Empirical approaches to modeling include ­synthetic cross-site comparisons and relationships. The National Wetlands Condition Assessment (U.S. EPA 2016) illustrates homeostasis among tidal wetland soil carbon densities spatially and downcore (Nahlik and Fennessy 2016). National Aeronautics and Space Administration (NASA) synthesis efforts, which include the Wetland-Estuary Transports and Carbon Budgets (WETCARB; NASA 2017b) project and the Blue Carbon Monitoring System (Blue CMS; NASA 2017a) project, have integrated literature-derived field data and national datasets (e.g., USFWS and U.S. Department of Agriculture) and identified key differences and similarities among tidal wetland and estuarine processes for CONUS. These approaches provide boundary conditions for new observations and identify critical knowledge gaps.
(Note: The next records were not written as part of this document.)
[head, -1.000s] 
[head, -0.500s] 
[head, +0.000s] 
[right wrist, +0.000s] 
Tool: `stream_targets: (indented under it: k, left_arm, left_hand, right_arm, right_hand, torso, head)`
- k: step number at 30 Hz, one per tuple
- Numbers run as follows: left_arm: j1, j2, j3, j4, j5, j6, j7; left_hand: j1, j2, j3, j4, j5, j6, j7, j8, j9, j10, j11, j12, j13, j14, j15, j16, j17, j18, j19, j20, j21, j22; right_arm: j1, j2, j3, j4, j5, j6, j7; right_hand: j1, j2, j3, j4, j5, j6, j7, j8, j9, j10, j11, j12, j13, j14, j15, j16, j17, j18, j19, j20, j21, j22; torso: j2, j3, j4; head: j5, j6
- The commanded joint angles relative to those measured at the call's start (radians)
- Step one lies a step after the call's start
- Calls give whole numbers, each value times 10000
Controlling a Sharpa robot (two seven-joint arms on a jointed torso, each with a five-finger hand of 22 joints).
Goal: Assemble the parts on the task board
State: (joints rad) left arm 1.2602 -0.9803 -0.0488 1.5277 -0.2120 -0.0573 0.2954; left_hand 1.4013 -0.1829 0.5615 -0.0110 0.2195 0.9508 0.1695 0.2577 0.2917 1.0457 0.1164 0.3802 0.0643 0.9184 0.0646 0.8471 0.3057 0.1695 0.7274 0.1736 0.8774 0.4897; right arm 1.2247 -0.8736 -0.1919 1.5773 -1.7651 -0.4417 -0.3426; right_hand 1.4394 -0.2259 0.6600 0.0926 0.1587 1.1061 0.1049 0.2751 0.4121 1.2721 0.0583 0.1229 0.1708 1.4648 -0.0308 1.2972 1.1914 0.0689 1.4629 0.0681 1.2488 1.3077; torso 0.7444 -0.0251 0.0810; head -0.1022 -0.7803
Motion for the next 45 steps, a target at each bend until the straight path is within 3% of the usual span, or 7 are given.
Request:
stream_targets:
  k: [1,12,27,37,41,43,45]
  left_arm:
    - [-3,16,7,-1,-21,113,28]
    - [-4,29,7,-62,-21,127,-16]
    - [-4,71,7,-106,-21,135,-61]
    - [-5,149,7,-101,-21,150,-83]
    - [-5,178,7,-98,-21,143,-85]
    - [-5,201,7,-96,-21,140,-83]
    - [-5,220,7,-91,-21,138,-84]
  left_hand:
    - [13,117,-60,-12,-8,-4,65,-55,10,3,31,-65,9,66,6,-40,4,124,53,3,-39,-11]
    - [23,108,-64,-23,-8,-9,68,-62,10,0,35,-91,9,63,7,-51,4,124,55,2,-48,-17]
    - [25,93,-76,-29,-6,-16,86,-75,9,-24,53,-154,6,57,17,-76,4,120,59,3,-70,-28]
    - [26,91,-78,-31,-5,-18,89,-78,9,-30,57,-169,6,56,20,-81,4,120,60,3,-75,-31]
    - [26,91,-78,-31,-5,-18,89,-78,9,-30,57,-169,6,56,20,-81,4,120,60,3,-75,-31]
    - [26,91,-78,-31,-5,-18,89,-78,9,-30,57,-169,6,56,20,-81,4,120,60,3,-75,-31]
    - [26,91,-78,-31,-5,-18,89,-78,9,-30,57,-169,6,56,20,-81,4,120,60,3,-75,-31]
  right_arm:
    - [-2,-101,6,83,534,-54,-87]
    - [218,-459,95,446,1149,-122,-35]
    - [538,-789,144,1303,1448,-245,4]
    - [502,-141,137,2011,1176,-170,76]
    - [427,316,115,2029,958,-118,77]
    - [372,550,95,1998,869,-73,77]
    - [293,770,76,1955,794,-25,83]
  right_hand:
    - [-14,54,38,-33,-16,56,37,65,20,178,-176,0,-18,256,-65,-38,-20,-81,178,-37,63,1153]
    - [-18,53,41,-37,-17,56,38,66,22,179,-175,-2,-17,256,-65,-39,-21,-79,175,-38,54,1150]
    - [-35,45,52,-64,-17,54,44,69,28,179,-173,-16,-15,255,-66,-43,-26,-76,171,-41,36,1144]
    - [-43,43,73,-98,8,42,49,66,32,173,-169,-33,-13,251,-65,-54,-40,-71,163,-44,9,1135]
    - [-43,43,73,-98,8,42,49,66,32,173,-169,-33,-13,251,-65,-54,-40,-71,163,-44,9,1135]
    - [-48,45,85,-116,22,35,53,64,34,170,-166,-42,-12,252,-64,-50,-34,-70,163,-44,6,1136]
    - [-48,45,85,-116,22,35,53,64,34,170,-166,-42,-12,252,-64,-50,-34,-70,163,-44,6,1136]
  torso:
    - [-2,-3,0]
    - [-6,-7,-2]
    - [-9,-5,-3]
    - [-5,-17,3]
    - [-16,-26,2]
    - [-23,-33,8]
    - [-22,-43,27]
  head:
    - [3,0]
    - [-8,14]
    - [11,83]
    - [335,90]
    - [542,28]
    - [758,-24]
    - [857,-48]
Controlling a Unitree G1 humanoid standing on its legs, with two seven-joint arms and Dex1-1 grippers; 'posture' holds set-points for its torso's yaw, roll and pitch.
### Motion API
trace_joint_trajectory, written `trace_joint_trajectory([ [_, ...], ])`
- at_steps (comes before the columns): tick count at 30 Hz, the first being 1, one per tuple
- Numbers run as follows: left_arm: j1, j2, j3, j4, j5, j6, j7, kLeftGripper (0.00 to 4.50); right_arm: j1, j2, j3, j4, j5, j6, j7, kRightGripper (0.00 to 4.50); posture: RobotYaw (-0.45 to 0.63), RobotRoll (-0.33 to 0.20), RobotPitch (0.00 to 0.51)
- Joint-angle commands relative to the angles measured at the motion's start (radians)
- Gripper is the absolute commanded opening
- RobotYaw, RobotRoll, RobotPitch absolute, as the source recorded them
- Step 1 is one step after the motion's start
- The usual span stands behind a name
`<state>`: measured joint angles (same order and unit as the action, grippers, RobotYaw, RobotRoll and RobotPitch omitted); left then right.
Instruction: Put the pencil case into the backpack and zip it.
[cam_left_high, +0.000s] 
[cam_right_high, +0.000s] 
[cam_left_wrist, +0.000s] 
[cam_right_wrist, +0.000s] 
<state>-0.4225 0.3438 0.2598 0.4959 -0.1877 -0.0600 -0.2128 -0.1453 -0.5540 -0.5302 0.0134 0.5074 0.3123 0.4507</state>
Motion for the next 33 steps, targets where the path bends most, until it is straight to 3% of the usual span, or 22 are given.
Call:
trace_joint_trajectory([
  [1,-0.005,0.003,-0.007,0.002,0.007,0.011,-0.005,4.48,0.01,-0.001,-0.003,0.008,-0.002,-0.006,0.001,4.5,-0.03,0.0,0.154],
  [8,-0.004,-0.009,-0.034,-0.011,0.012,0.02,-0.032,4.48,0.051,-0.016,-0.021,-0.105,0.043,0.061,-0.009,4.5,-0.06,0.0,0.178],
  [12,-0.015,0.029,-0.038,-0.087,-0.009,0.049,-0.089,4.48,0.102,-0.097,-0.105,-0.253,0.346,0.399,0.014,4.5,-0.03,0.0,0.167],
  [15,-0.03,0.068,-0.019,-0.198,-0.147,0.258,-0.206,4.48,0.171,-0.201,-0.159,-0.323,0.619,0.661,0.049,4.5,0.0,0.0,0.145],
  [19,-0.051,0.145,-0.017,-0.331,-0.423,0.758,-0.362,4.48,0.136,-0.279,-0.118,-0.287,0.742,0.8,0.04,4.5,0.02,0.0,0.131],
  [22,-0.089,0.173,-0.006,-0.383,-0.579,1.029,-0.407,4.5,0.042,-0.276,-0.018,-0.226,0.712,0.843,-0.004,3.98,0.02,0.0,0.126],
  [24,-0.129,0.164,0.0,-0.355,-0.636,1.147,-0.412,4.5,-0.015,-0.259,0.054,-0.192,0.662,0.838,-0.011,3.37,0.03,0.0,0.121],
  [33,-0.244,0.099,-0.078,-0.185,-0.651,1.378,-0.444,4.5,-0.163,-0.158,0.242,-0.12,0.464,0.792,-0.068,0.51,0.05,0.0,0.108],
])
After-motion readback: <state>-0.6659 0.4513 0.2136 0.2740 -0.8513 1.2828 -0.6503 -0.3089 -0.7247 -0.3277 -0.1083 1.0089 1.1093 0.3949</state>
Key areas to aid further research and development are:

  • Mapping approaches that characterize key drivers of tidal carbon accounting (organic carbon burial and CH4 production), such as multiple salinity classes, relative elevations, and tidal boundaries;

  • Unbiased, landscape-level sampling protocol to quantify sediment carbon stock change in tidal wetlands (similar to U.S. Forest Service Forest Inventory Analysis approaches for carbon accounting);

  • Remote-sensing capability suitable for highly turbid estuarine waters;

  • Networks for continuous measurements of wetland-atmosphere exchanges (CO2 and CH4 emissions) and wetland-ocean exchanges (dissolved and particulate carbon fluxes) and better constraint and linkage of these important fluxes;

  • New biogeochemical models that account for critical processes at the wetland-estuary interface, both ocean drivers (sea level rise) as well as watershed influences (land use); and

  • Estuarine gas flux monitoring, including CO2 and CH4, especially in large, undersampled, episodic or rapidly changing environments, such as high latitudes (Arctic).